Prinstein warned lawmakers that “victimization, harassment, and discrimination against racial, ethnic, gender, and sexual minorities is frequent online and often targeted at young people. There is a high level of threats, threats, and self-harm on the social media of queer youth.
Brain scans show that online harassment can cause physical and mental health damage because of its effect on the same regions of the brain that respond to physical pain.
According to the Centers for Disease Control and Prevention, “youth who report any involvement with bullying behavior are more likely to report high levels of suicide-related behavior than youth who do not report any involvement with bullying behavior.”

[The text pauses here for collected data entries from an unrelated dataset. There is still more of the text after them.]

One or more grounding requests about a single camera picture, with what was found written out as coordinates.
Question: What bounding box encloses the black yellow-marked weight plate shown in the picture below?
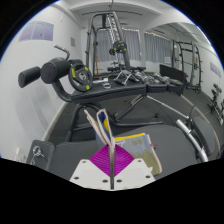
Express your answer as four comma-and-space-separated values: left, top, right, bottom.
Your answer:
68, 59, 94, 93

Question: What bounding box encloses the large purple wall poster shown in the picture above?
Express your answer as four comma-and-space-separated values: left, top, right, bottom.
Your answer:
18, 20, 55, 43

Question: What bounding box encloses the white wall outlet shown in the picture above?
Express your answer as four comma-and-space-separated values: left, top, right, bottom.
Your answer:
14, 147, 27, 163

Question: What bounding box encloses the blue and olive printed towel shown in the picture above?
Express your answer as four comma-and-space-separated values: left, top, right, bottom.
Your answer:
83, 108, 163, 177

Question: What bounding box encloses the black power rack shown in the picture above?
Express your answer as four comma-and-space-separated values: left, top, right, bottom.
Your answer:
171, 39, 203, 94

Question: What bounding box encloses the black exercise machine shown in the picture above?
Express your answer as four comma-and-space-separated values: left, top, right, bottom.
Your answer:
208, 83, 224, 126

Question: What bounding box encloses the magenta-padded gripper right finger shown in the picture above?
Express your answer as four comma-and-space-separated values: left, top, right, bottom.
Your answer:
112, 143, 157, 191

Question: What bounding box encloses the black plyo box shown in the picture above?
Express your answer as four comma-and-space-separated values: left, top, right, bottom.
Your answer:
159, 63, 187, 96

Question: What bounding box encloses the grey smith machine frame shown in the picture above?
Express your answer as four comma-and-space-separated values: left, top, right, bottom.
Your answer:
84, 11, 133, 79

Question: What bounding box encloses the metal spring barbell collar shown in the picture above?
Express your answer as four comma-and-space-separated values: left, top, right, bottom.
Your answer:
30, 145, 46, 166

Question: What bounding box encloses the small purple wall poster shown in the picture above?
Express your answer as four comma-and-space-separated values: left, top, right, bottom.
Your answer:
209, 61, 223, 78

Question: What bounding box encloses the black hyperextension bench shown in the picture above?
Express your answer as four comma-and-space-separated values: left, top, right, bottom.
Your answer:
17, 44, 191, 143

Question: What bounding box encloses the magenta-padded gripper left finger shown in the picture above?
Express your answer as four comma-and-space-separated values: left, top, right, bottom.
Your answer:
69, 143, 113, 192

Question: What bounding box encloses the grey window curtain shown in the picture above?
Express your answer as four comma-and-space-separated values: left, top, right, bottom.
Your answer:
94, 28, 143, 63
143, 31, 174, 64

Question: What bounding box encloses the metal cable row handle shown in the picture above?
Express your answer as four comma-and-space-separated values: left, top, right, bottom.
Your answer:
114, 69, 140, 86

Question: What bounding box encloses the black padded weight bench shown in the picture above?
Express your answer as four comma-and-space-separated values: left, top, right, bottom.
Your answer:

A video of the assault on the 14-year-old girl in New Jersey was shared on social media and she took her own life.
Teens may find it hard to look like everyone else out there: the effects of social media exposure on self-esteem, weight management, and depression
Even adults feel it. We go onto social media and compare ourselves to everyone else out there, from the sunsets in our vacation pics to our waistlines – but especially our waistlines and how we look, or feel we should look, based on who’s getting “likes” and who’s not. For teens, the impacts of such comparisons can be amplified.
Exposure to this online content is associated with lower self-esteem among young people, according to psychological science. This exposure creates strong risk factors for eating disorders, unhealthy weight-management behaviors, and depression,” Prinstein testified.
Research shows that more than half of adolescents are on screens in the evening, and this can stop them from getting enough sleep. Poor sleep is associated with many problems, including bad mental health, poor performance in school, and trouble regulating stress. In other words, youths’ preoccupation with technology and social media may deleteriously affect the size of their brains,” Prinstein said.